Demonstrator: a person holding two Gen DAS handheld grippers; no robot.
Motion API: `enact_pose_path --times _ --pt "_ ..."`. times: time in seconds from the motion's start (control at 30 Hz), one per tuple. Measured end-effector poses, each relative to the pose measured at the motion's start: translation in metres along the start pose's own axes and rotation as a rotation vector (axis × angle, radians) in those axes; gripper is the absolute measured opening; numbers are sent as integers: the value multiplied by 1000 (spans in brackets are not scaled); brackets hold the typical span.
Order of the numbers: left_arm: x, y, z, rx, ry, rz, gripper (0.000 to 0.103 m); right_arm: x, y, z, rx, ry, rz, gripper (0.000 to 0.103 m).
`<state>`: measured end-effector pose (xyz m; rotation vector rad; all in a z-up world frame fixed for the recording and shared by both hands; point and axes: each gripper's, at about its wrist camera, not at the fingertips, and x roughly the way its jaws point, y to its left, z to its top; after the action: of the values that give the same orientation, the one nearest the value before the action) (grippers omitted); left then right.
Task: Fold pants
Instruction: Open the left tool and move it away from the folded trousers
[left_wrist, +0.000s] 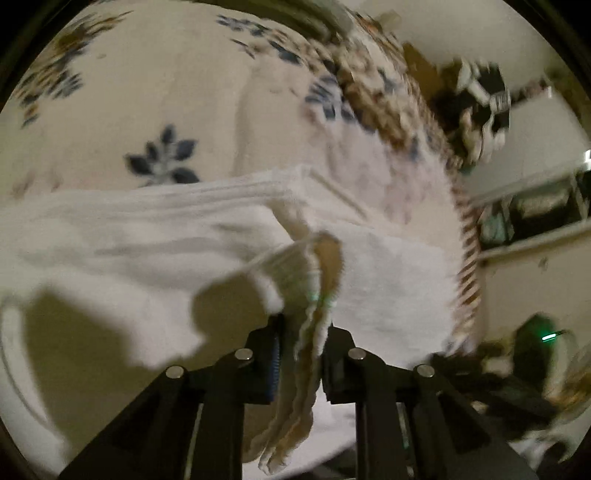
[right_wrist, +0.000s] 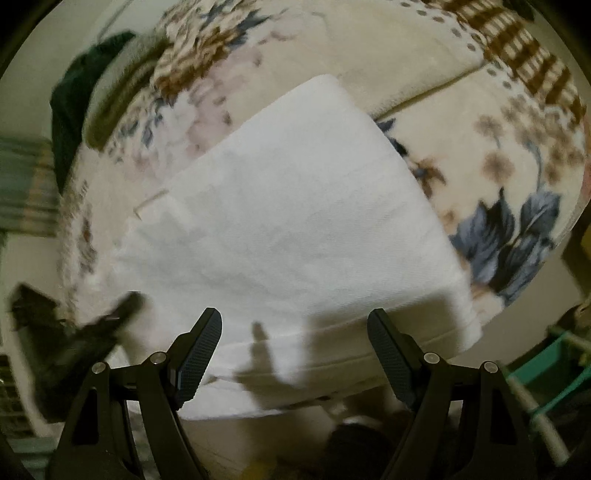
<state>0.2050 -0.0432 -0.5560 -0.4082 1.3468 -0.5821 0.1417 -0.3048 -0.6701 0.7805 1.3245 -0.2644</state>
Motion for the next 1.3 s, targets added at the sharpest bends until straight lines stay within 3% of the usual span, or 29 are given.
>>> enact_pose_path --times 0.07,0.17,0.33,0.43,0.47,0.5,0.53,0.57,0.7,0.9,0.97,1.07,1.1,1.13,1.17,1.3 --pt "-11 12 -6 -116 1 -58 14 4 8 2 -65 31 -75 84" --pt "-10 21 -12 -203 26 -85 14 10 22 2 -159 57 -142 94" --pt "25 35 -5 -136 79 64 22 24 43 -2 -271 64 -262 103" --pt "26 33 0 -92 54 133 37 24 50 -1 -268 47 -264 103" --pt "19 27 0 -67 4 177 57 23 51 -1 -263 38 -254 103" --pt "13 23 -2 -48 -26 205 88 22 53 -2 -256 29 -245 103" --pt "4 19 -5 -38 -52 218 97 20 55 -1 -249 19 -236 103" --pt "-4 17 -8 -40 -78 217 98 18 56 -1 -244 7 -225 103" --pt "-51 26 -31 -121 -195 267 98 5 66 -3 -254 -11 -206 103" --pt "-124 116 -86 -495 -343 378 98 -9 95 -4 -281 5 -200 103" --pt "-129 149 -102 -613 -339 363 98 -11 105 -3 -280 13 -211 103" --pt "-123 195 -123 -790 -359 269 96 -4 120 -4 -262 44 -215 103" --pt "-123 205 -127 -811 -394 235 74 0 119 -8 -256 51 -213 103" --pt "-125 211 -129 -804 -445 205 43 6 124 -10 -249 59 -210 103" --pt "-126 212 -127 -786 -460 210 18 9 128 -13 -242 68 -207 103" --pt "-135 193 -119 -635 -496 269 15 27 146 -24 -250 98 -209 103"
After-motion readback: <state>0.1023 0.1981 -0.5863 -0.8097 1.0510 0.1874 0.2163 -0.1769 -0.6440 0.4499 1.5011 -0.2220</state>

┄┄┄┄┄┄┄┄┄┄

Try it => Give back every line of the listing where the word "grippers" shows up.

Task output =>
Demonstrator: a person holding two Gen DAS handheld grippers; no robot.
`<state>`: measured end-effector pose (xyz m; rotation vector rad; all in a z-up world frame fixed for the recording and shared by both hands; point and axes: each gripper's, at about its wrist camera, not at the fingertips, and x roughly the way its jaws point, y to its left, z to its top; after the action: of the values that give the same orientation, the one nearest the value before the action) (grippers omitted); left then right.

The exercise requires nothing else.